(ACTION ITEM)
From the listing below, return each line that includes "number".

(INFORMATION SHOWN)
======
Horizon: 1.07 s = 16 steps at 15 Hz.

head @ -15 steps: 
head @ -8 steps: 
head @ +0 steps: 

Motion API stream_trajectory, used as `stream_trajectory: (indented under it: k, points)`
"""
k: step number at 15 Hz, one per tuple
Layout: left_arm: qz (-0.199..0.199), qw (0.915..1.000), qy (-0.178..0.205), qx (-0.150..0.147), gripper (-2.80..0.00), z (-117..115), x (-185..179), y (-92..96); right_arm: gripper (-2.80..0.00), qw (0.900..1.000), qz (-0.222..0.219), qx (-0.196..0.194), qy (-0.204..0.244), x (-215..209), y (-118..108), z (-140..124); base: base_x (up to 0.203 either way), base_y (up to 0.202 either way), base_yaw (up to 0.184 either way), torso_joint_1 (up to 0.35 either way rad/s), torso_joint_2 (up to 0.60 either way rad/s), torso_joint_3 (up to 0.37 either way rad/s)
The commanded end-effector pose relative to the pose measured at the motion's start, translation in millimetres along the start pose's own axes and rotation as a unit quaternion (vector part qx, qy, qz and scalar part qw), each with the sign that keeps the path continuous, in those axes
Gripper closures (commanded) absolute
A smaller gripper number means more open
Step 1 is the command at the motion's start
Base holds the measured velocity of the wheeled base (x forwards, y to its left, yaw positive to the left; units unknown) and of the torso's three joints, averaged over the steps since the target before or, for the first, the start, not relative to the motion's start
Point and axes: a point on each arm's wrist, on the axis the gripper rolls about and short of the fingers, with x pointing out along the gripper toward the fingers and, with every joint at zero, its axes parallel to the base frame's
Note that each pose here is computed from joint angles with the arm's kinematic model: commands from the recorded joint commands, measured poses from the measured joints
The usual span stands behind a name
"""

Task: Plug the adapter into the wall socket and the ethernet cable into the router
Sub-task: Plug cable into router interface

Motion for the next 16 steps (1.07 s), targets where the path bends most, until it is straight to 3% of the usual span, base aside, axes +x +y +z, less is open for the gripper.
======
(RESULT FOR THIS TASK)
k: step number at 15 Hz, one per tuple
A smaller gripper number means more open

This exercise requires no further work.